Provided entries:
==*==
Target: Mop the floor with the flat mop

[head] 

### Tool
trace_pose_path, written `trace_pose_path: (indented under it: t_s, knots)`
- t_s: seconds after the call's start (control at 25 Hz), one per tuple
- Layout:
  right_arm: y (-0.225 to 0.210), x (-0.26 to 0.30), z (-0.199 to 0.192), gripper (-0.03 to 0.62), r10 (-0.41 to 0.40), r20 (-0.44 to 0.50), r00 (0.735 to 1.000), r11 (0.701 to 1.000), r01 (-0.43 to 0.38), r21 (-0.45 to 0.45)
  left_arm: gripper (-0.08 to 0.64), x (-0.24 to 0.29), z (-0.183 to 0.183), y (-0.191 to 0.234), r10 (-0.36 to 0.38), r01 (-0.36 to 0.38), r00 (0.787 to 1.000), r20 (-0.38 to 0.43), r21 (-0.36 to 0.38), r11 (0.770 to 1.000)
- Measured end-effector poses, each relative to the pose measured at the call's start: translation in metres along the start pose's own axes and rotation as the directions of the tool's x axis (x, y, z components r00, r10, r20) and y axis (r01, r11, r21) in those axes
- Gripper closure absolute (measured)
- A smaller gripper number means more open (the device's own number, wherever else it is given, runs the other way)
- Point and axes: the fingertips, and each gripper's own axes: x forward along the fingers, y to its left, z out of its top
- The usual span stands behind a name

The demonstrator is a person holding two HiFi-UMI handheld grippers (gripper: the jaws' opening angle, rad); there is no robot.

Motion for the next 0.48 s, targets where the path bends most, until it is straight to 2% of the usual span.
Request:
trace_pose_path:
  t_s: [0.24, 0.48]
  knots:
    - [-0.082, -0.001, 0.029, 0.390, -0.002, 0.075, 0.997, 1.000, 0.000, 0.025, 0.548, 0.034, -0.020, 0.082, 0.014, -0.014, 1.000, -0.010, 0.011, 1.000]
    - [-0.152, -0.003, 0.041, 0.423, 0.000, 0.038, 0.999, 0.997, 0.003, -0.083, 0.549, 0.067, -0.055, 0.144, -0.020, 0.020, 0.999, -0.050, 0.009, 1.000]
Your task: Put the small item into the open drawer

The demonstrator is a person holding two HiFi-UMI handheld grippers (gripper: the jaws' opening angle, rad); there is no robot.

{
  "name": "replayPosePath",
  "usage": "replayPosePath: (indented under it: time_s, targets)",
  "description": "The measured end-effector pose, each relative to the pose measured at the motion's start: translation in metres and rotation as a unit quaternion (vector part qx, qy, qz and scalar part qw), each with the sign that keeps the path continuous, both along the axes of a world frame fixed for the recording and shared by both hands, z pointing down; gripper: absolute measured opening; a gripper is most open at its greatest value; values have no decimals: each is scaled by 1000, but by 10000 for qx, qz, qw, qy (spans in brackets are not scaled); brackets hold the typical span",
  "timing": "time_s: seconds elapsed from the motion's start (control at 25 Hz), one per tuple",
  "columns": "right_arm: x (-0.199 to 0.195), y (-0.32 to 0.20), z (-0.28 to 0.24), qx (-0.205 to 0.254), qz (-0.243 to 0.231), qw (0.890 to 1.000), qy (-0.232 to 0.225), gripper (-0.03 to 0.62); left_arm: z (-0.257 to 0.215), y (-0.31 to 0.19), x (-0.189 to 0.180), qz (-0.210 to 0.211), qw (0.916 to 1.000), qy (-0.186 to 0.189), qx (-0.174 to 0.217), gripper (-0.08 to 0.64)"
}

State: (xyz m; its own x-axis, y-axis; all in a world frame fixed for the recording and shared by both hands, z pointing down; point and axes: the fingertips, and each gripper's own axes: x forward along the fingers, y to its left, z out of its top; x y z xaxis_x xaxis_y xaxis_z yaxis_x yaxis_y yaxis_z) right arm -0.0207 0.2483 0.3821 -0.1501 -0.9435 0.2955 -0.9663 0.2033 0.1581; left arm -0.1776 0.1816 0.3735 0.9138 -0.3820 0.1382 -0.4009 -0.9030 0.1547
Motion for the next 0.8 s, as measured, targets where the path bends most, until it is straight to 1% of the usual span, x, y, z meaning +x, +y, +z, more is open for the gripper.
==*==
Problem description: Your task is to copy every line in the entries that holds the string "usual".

Reply to the task:
- The usual span stands behind a name
Motion for the next 0.48 s, targets where the path bends most, until it is straight to 2% of the usual span.
Motion for the next 0.8 s, as measured, targets where the path bends most, until it is straight to 1% of the usual span, x, y, z meaning +x, +y, +z, more is open for the gripper.

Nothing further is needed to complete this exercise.